In order to have a complete definition, we also need to know the interval on which this equality holds.

This first video clip is a quick introduction to the formula given above. It is not as comprehensive as the second video but it will get you started or you can watch it to refresh your memory. If you are just learning about Taylor series, this video will not give you enough detail about the entire topic. So it is better to watch the second video after watching this one or instead of this one.

MIT OCW - Lec 38 | MIT 18.01 Single Variable Calculus, Fall 2007 [7min-45secs]

video by MIT OCW

Here is a great video explaining Taylor series and how to use it.

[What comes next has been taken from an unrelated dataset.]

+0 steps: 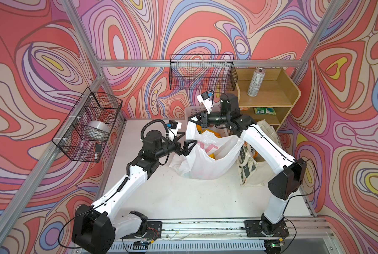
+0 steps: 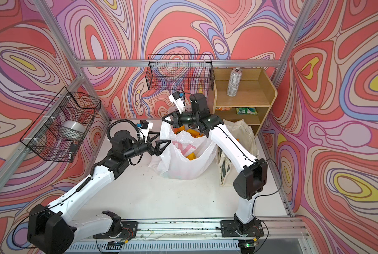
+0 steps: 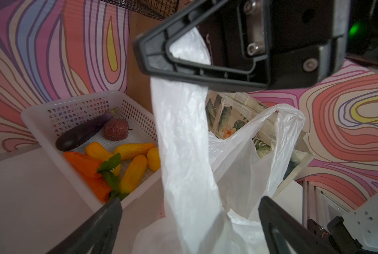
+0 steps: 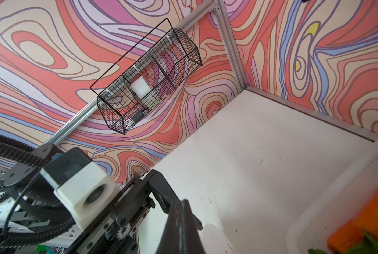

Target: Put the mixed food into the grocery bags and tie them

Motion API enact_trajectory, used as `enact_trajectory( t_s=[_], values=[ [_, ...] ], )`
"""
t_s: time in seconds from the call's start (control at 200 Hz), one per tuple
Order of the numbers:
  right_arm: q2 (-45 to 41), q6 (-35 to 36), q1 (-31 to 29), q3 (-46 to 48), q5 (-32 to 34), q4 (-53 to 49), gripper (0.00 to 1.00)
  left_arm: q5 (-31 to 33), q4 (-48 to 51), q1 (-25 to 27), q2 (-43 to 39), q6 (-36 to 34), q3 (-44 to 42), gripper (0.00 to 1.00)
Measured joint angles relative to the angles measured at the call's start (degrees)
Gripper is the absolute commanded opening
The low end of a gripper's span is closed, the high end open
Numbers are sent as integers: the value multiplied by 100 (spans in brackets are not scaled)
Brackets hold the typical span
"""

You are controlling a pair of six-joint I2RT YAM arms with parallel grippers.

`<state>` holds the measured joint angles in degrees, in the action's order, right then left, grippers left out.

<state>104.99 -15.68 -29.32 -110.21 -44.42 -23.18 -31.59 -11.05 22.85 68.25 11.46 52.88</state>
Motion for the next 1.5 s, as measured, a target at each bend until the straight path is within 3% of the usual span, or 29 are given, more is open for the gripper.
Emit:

Dr Chris Tisdell - What is a Taylor series? [47min-32secs]

video by Dr Chris Tisdell

Here is a video with an informal proof of the Taylor Series Expansion.

PatrickJMT - Taylor / Maclaurin Series Expansion - Proof of the Formula [13min-44secs]

Patricks Comments:
In this video, I show how to find the Taylor series expansion for a function, assuming that one exists! It is nothing too heavy: we just take derivatives and plug in the value at which we are centering the function. I do not find any Taylor series of specific functions in this video, nor do I justify when a Taylor series expansion is valid (not all functions have power series expansion!).

video by PatrickJMT

Radius and Interval of Convergence

This section is part of the discussion found on the radius and interval of convergence page, where you will find more information, videos and practice problems.

Once the Taylor series or power series is calculated, we use the ratio test to determine the radius convergence and other tests to determine the interval of convergence. Without knowing the radius and interval of convergence, the series is not considered a complete function (This is similar to not knowing the domain of a function. As we say in the page on domain and range, a fully defined function always contains information about the domain, either implicitly or explicitly stated.) In this case, we can't leave off information about where the series converges because the series may not hold for all values of \(x\).

Using The Ratio Test

The ratio test looks like this. We have a series \( \sum{a_n} \) with non-zero terms. We calculate the limit \( \displaystyle{\lim_{n \to \infty}{\left| \frac{a_{n+1}}{a_n} \right|} = L} \).
There are three possible cases for the value \(L\).
\( L < 1 \): The series converges absolutely.
\( L = 1 \): The ratio test is inconclusive.
\( L > 1 \): The series diverges.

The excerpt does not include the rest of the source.